This invention relates to automatic test systems for testing multiple pin electronic components.
In automatic test equipment for the testing of integrated circuits, pin electronics interface circuits are coupled to the pins or other nodes of an electronic device being tested. Through the pins, stimuli signals are supplied to the device under test, and output signals from the device under test are detected and measured. Usually, the stimuli signals represent logic states or analog voltages or currents which are desired to be impressed on the pins of the device under test as a parallel pattern, with the resulting output signals checked in parallel.
Interface circuits of the test equipment function as an interface between the computer controlling the test system and the individual pins of the device under test. The interface circuits receive reference voltages and digital data from other circuits in the test system, and then through drivers associated with each interface circuit switch these voltages or data onto desired input pins of the device under test under control of a program stored in the test system computer. Correspondingly, the interface circuits receive voltages or data from output pins of the device under test and supply that data to a comparator circuit which compares the signal received with the proper response stored in the program of the test system computer.

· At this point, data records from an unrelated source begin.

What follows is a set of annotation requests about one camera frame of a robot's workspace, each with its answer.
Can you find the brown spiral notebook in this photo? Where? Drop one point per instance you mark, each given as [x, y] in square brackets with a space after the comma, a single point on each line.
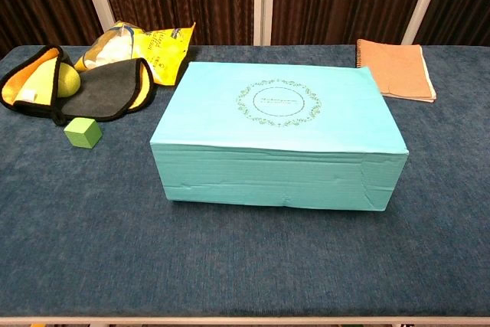
[398, 70]

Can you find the green cube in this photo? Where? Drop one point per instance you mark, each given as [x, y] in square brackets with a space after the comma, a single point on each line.
[82, 133]

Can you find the yellow snack bag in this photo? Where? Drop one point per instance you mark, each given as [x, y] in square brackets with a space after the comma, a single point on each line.
[164, 51]

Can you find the yellow-green ball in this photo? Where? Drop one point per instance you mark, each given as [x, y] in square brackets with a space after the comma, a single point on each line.
[69, 82]

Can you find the yellow and grey cloth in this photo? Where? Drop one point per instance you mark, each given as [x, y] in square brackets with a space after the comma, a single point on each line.
[103, 93]

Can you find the light blue shoe box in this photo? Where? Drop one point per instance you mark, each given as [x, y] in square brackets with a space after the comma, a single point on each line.
[268, 120]

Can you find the blue table cover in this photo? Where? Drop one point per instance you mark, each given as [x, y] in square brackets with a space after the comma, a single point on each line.
[115, 227]

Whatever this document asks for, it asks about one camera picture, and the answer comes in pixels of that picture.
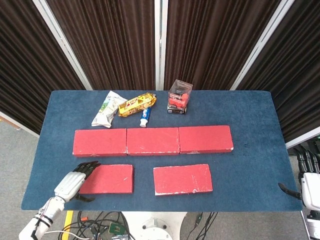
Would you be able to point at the black equipment pile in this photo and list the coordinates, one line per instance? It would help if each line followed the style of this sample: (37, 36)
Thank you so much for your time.
(313, 143)

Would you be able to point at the black printed box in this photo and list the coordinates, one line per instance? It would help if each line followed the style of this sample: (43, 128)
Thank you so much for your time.
(176, 111)

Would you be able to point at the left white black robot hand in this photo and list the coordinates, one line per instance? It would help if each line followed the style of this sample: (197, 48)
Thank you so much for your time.
(70, 182)

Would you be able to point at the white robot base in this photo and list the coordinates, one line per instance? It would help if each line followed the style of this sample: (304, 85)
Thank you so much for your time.
(155, 225)

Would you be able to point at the red foam brick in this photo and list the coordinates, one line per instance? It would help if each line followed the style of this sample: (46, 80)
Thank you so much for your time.
(112, 178)
(100, 141)
(152, 140)
(182, 178)
(205, 137)

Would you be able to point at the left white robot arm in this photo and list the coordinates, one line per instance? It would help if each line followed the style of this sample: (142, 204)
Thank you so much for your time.
(47, 215)

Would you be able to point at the brown curtain partition panel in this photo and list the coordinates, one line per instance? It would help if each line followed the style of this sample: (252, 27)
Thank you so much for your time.
(300, 75)
(20, 62)
(212, 45)
(105, 45)

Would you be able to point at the blue white toothpaste tube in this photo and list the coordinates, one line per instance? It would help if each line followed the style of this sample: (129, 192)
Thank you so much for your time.
(145, 116)

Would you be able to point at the yellow biscuit package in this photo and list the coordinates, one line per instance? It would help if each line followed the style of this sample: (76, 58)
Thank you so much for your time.
(135, 105)

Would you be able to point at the green circuit board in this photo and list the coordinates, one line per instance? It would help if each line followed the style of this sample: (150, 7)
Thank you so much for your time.
(116, 228)

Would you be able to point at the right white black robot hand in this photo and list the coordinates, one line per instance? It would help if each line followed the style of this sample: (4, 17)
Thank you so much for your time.
(311, 187)

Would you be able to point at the small orange connector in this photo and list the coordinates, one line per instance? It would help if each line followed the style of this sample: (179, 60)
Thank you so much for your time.
(84, 218)

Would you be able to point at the blue table cloth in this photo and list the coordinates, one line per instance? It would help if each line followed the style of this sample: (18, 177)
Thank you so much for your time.
(250, 162)

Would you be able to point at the clear box with red cups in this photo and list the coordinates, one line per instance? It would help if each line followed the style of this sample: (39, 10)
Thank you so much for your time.
(180, 96)

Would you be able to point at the yellow floor tape strip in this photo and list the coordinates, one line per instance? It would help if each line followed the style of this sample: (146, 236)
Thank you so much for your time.
(68, 220)

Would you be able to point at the white green snack bag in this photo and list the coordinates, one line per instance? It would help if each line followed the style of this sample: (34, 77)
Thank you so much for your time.
(106, 112)

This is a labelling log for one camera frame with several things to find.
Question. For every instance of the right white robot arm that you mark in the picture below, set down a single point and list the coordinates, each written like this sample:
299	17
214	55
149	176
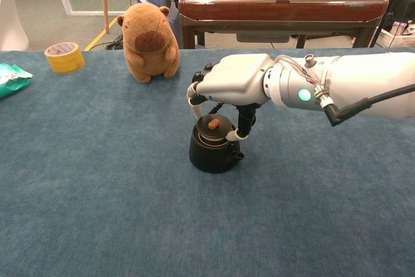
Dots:
356	79

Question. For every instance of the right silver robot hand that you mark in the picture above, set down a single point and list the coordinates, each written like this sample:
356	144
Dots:
233	79

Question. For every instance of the teal wet wipes pack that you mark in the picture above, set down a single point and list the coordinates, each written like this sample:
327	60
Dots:
13	82

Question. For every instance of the black equipment case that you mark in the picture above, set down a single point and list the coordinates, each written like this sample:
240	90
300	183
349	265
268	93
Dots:
403	7

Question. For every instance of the black disc orange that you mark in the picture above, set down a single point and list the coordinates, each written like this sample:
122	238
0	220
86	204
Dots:
204	126

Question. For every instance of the black tripod stand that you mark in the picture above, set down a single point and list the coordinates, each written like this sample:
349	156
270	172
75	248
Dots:
389	6

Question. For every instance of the blue table mat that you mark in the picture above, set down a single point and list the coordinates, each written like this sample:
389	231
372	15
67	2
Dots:
129	209

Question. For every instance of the yellow tape roll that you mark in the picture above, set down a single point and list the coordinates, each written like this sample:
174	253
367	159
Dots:
65	63

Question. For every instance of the black teapot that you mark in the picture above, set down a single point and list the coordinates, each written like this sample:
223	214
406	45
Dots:
207	160

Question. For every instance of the wooden mahjong table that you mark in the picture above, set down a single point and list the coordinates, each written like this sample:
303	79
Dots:
275	9

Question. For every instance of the brown capybara plush toy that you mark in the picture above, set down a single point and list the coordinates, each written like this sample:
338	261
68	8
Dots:
152	63

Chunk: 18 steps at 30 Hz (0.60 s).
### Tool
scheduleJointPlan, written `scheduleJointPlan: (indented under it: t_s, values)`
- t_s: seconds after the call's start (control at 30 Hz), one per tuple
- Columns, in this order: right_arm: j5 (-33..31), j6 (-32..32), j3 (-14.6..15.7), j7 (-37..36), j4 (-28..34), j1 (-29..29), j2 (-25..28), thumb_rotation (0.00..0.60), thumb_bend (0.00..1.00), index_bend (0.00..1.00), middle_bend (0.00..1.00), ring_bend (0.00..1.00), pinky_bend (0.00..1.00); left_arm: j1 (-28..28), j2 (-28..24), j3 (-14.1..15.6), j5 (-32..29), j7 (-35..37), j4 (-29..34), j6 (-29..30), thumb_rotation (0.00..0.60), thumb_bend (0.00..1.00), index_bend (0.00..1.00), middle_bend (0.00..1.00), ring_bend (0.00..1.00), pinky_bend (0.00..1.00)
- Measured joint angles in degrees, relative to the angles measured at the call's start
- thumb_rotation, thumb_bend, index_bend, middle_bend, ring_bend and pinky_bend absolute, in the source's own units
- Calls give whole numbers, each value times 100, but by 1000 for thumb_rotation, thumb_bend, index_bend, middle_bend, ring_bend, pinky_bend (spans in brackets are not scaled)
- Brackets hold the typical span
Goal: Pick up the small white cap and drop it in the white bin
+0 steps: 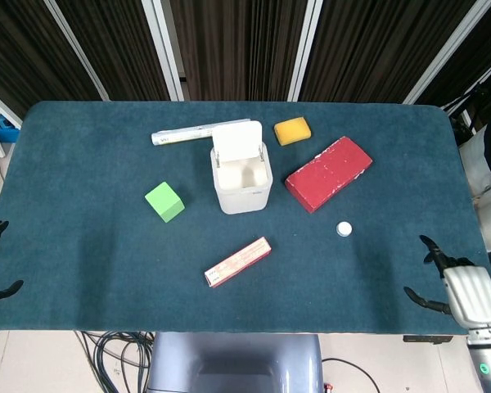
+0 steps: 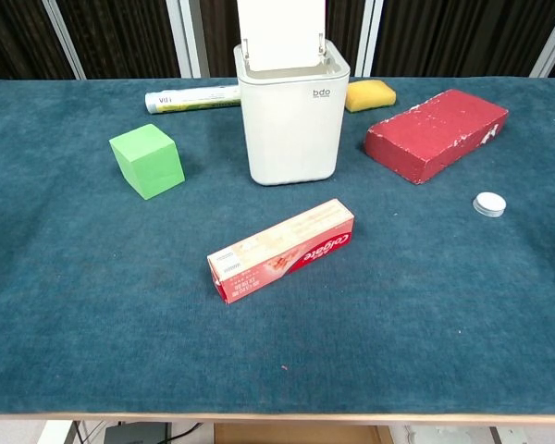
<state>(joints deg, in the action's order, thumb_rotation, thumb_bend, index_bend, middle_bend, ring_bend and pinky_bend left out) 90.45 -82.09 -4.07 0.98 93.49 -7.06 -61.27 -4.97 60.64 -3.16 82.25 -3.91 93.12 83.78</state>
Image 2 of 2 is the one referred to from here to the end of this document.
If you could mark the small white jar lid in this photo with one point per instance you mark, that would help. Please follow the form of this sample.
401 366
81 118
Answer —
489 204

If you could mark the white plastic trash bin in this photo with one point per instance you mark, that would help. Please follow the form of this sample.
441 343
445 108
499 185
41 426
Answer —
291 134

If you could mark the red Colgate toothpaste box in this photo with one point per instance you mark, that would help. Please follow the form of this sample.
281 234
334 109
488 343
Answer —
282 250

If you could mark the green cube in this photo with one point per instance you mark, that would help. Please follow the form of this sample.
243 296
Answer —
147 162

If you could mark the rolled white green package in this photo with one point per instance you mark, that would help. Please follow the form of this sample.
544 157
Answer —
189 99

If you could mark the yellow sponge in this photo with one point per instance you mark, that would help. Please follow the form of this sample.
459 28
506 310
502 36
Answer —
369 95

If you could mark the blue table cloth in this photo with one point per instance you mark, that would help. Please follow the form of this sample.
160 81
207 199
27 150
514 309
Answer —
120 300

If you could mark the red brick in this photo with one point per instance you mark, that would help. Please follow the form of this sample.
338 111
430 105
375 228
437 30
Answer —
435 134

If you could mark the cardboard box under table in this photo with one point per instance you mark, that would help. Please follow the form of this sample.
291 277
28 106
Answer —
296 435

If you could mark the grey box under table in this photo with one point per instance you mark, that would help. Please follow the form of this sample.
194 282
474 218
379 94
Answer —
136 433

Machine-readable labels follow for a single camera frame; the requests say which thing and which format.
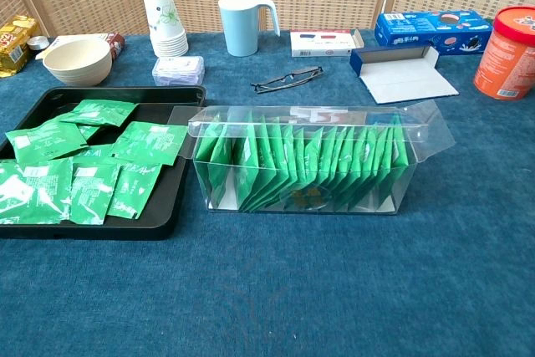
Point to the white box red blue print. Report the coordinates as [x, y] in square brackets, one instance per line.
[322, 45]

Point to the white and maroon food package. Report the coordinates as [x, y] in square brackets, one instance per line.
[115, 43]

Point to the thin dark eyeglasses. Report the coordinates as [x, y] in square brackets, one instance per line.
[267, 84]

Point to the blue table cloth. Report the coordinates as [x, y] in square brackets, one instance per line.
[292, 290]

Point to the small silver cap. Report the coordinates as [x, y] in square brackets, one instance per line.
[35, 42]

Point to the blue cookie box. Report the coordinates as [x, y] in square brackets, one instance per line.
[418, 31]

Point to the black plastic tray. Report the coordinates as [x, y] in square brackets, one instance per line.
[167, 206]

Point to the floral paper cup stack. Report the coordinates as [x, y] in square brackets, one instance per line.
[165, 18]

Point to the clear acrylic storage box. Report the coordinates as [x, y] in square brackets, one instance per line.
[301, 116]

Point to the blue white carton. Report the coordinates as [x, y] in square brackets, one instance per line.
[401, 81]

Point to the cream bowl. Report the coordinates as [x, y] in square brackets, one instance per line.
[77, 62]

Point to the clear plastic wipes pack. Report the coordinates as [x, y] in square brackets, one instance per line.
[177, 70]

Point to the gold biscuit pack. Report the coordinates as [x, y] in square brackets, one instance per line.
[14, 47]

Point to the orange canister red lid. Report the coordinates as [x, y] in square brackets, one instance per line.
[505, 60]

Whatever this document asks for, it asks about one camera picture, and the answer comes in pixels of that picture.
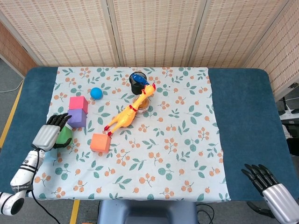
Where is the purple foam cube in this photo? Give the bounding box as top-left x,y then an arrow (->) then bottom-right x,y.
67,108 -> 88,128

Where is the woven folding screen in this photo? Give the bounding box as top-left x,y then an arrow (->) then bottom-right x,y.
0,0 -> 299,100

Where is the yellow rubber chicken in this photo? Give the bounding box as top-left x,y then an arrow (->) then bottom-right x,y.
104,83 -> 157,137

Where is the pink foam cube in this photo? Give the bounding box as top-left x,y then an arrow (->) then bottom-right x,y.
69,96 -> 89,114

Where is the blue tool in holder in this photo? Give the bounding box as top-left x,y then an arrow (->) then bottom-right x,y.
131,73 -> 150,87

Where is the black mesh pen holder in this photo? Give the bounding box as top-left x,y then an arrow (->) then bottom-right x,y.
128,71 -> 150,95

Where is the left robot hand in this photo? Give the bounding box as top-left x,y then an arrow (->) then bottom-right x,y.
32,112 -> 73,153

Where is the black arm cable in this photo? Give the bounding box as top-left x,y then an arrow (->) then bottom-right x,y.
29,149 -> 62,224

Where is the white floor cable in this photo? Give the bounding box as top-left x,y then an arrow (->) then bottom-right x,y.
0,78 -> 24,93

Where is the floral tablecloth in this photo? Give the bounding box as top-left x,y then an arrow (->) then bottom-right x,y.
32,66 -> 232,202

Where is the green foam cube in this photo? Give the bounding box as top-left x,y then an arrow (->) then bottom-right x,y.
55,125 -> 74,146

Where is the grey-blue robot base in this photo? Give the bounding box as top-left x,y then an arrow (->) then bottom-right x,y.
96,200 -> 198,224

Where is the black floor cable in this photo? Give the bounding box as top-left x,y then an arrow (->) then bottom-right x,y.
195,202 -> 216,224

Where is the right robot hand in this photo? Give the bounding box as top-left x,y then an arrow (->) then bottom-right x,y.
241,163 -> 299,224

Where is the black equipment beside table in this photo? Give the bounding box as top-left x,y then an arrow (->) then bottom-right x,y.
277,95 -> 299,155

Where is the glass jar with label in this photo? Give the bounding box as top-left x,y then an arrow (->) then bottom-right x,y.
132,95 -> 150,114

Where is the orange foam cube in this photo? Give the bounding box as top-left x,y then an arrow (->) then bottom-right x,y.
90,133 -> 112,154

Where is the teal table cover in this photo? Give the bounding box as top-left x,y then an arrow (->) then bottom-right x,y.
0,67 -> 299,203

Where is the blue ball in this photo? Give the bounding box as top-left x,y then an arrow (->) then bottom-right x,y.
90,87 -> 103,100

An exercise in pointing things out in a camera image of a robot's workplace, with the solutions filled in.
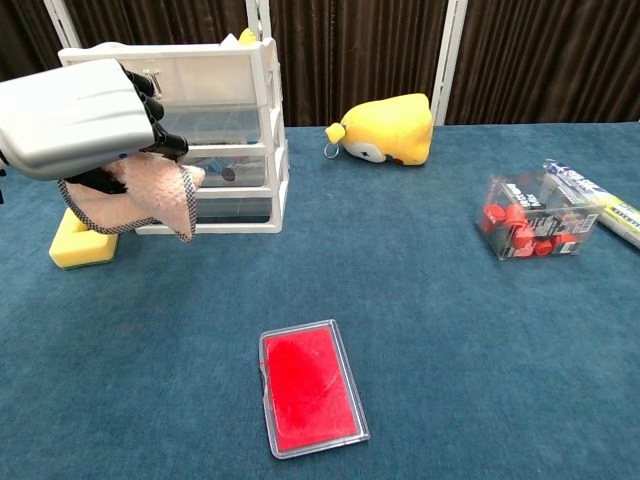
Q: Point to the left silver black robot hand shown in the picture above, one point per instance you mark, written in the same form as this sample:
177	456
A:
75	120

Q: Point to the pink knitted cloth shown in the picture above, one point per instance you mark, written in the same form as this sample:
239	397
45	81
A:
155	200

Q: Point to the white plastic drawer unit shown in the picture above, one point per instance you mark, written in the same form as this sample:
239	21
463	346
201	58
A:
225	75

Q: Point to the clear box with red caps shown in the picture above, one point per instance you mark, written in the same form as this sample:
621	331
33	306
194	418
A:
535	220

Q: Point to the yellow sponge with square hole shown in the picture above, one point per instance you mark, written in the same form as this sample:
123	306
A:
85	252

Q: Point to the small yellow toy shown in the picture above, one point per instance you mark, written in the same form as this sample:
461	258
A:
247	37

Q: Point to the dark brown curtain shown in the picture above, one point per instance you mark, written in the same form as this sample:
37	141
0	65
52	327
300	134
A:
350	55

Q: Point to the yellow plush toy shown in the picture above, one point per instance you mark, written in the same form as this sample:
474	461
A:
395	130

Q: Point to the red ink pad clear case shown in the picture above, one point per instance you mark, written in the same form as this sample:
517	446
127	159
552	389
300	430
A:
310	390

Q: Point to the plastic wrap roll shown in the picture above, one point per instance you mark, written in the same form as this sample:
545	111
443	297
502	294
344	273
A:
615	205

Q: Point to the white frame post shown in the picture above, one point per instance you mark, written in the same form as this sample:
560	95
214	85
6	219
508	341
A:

Memories and registers are used to store the various information needed to provide a test pattern to multiple pins. For instance, the data itself to be provided to the pin is stored as well as the timing information for that data, i.e., the pulse width and beginning and end of pulse times. Typically, a number of data words are stored in a memory or reister with each bit of that word corresponding to a different pin. A large number of such words are required in order to generate a sophisticated test pattern. The bits for a particular pin will vary since different pins will have different functions, i.e., some pins will be input pins, others will be output pins, and others will be control pins, etc. If the pattern for an individual pin needs to be varied for some reason (such as for an upgraded version of an integrated circuit having different pin locations, different pin locations between a die and an encapsulated chip, etc.) then the memory and registers need to be written over for the entire group of pins since each bit applied to the pin to be changed is but one bit of a word which applies to all of the pins.